主人公たちが理不尽にサイコな連中に山中を狩り立てられて追いかけまわされるという、いわゆる『人間狩り』的なシチュエーションのクライムサスペンス作品ですね。
お話としては、主人公たちが人里離れた山中にキャンプにやって来るんだけど『隣のキャンパーの様子がどうもおかしい』という感じにお話が進んでいくのですが…
最初は隣のキャンパーと主人公たちが同じ時間軸でストーリーが進行しているのかと思いきや、実は隣のキャンパーの登場するシーンに関しては回想シーンで『主人公たちがここに来る前に彼らの身に何があったのか?』という謎をリアルタイムで追いかけていく感じでお話が進んでいくという構成は、なかなか捻りが効いてて面白かったです。
ただ捻りの効いた構成なのでストーリーも捻った感じのサスペンスになってるのかと思いきや、キャンパーたちの巻き込まれた『事件』が直球ストレートすぎて全く謎解き要素とか捻りとかの無い内容なのは困りもの。
ネタバレになってしまいますが、単に『キ●ガイ連中のバイオレンスな胸くその悪い行為を、ちょっと捻った構成で見せてみました』というだけの展開だったので、なんか微妙に釈然としないモヤモヤした気分になってしまいましたよ…

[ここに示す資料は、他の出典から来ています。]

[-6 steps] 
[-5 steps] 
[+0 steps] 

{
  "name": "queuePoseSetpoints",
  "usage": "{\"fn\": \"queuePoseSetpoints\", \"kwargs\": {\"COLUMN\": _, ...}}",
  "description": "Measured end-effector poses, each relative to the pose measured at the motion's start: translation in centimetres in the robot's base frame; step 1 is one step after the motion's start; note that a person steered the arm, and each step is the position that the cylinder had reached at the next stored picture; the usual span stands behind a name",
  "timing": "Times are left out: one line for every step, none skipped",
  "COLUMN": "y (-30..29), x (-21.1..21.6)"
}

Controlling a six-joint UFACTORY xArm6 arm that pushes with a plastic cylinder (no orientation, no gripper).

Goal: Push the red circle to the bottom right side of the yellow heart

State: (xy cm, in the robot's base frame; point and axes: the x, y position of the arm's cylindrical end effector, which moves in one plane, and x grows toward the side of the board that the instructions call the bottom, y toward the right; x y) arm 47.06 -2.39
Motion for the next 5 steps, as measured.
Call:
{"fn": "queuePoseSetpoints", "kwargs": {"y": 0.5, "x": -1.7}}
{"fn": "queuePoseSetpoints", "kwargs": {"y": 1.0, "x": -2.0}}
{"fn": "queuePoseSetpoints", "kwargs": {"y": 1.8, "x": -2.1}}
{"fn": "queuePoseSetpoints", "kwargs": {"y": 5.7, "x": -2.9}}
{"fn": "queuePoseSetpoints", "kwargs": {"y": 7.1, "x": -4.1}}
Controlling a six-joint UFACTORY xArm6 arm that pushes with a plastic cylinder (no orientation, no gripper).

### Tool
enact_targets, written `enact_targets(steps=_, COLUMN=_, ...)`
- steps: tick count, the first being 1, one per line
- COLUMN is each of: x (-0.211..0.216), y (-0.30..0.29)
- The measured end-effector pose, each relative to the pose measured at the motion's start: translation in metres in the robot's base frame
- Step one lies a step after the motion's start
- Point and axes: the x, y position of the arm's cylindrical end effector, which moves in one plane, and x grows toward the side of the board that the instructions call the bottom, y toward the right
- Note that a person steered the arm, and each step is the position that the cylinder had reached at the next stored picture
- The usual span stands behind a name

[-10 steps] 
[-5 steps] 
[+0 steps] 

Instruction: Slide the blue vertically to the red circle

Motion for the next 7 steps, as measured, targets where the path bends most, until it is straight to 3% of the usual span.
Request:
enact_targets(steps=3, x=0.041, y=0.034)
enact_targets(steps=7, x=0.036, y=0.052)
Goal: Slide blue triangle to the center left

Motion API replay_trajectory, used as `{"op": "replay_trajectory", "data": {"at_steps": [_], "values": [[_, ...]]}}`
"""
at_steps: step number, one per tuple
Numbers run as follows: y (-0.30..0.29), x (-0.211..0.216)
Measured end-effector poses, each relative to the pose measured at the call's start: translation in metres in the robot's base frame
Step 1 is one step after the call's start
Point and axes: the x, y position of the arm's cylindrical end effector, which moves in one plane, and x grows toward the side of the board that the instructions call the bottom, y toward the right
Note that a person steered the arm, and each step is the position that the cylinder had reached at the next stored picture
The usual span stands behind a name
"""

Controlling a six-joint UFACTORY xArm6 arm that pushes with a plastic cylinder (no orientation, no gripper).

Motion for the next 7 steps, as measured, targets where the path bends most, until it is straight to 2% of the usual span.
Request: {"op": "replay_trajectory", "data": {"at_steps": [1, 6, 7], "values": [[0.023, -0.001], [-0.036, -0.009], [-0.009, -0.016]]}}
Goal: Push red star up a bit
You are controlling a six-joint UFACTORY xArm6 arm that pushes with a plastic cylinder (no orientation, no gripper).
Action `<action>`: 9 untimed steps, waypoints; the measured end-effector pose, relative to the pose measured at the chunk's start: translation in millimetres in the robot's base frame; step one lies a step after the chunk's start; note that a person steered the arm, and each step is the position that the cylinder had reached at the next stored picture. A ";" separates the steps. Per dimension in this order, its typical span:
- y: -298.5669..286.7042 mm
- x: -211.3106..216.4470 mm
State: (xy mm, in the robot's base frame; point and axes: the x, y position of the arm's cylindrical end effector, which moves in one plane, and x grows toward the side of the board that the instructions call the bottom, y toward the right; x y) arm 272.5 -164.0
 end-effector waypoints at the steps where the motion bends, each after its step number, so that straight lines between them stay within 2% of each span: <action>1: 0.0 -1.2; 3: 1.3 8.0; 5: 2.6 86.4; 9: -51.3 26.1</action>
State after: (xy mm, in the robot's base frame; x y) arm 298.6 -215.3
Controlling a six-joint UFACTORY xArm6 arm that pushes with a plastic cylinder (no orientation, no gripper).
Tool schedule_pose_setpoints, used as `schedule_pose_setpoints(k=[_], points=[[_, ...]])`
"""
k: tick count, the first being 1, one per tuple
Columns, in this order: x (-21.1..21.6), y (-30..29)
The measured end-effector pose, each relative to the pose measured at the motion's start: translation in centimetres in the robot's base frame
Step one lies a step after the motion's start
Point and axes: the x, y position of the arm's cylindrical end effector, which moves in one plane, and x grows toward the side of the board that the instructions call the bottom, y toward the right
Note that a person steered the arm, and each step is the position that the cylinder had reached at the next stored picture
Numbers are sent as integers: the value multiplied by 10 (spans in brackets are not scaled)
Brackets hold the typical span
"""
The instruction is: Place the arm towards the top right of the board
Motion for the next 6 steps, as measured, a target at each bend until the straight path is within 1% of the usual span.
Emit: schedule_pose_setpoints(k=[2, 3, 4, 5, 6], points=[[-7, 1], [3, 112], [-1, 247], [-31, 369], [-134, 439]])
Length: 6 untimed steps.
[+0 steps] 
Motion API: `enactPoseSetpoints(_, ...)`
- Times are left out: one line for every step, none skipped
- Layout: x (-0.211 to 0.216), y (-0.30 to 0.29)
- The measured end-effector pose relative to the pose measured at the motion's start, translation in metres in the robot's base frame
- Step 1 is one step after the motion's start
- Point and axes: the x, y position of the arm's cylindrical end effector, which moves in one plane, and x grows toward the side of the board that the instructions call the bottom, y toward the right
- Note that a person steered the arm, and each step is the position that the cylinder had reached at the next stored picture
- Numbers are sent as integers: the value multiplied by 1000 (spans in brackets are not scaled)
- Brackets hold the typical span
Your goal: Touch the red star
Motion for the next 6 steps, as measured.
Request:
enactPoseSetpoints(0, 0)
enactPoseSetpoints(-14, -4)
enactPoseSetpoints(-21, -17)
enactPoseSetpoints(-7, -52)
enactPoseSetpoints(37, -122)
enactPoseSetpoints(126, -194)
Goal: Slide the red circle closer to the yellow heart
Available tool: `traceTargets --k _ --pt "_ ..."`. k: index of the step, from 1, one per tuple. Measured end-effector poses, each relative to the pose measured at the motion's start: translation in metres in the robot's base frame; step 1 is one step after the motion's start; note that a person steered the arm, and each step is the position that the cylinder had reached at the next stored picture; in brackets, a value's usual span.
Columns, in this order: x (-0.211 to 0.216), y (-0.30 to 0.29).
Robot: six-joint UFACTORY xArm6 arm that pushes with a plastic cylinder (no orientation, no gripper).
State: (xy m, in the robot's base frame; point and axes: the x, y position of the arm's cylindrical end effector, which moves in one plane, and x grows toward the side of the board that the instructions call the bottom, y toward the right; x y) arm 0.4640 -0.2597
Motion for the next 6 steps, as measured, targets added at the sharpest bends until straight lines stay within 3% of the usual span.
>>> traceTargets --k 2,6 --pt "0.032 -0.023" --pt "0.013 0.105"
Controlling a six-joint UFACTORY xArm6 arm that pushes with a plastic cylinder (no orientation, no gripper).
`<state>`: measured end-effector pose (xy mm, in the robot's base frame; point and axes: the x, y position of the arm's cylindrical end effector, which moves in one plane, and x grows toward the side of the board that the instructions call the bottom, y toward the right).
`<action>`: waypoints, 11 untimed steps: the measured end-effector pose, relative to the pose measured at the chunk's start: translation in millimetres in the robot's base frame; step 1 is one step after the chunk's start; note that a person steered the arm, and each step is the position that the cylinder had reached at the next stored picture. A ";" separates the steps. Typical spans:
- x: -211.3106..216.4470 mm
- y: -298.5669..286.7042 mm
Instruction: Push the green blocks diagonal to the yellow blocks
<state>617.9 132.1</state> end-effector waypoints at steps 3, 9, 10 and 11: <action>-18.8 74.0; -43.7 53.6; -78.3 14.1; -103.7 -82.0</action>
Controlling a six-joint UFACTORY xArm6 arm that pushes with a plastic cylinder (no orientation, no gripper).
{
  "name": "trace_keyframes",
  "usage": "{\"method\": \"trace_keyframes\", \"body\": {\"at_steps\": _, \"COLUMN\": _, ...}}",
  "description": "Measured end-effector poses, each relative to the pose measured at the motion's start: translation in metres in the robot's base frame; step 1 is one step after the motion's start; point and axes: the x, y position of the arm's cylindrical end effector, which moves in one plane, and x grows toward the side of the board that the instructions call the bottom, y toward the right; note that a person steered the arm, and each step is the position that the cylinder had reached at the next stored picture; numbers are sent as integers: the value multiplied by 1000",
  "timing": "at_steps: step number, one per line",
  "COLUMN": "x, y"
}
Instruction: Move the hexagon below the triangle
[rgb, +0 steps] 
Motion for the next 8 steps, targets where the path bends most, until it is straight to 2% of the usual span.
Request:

(まあ、『凝った構成のお陰で導入部分が退屈せずに観れた』というメリットはありましたけど…)
まあでも無駄に気を持たせるみたいな構成だった事を除いて、単純にバイオレンス描写のあるクライムサスペンス映画として見れば、そこそこ観れる内容ではあります。
まず、主人公たちを狙う犯人たちが本当に胸くその悪いクズ野郎どもで、あまりにもクズすぎてある意味で清々しさすら感じるレベルなのが、ある意味で良い味を出しています。
また中盤のお話が動き出してからの展開が非常にスピーディで、序盤の『無駄に捻った展開』とは別のベクトルで、最後まで予想のつかない展開の連続で先の読めない緊張感があってなかなか楽しませてくれます。
ただ、この監督は『ちょっと捻くれたノリ』が好きなのか、オチに関してもちょっと一筋縄では行かない感じだったので、その辺は人によって賛否両論ありそうな感じかも?
(個人的には結構面白いオチだとは思いましたけど…)
総評としましては、色々と構成とかにツッコミどころはあるものの『そこそこ楽しめるレベルのサスペンススリラー映画』って感じの作品ですね。
けっこう胸くその悪い内容なので、人によって好みが分かれるかもしれませんが、『ホームインベージョンもの』とかのそういうノリが嫌いではないという人であればまあまあ観れる内容の作品でしょう。
あまり強く推す程では無いので、これのためにビデオレンタルするほどかと言われると微妙ですが、ネット配信とか何かの機会にでも観れれば普通に面白くてちょっと得した気分になれる一本かもしれませんよ。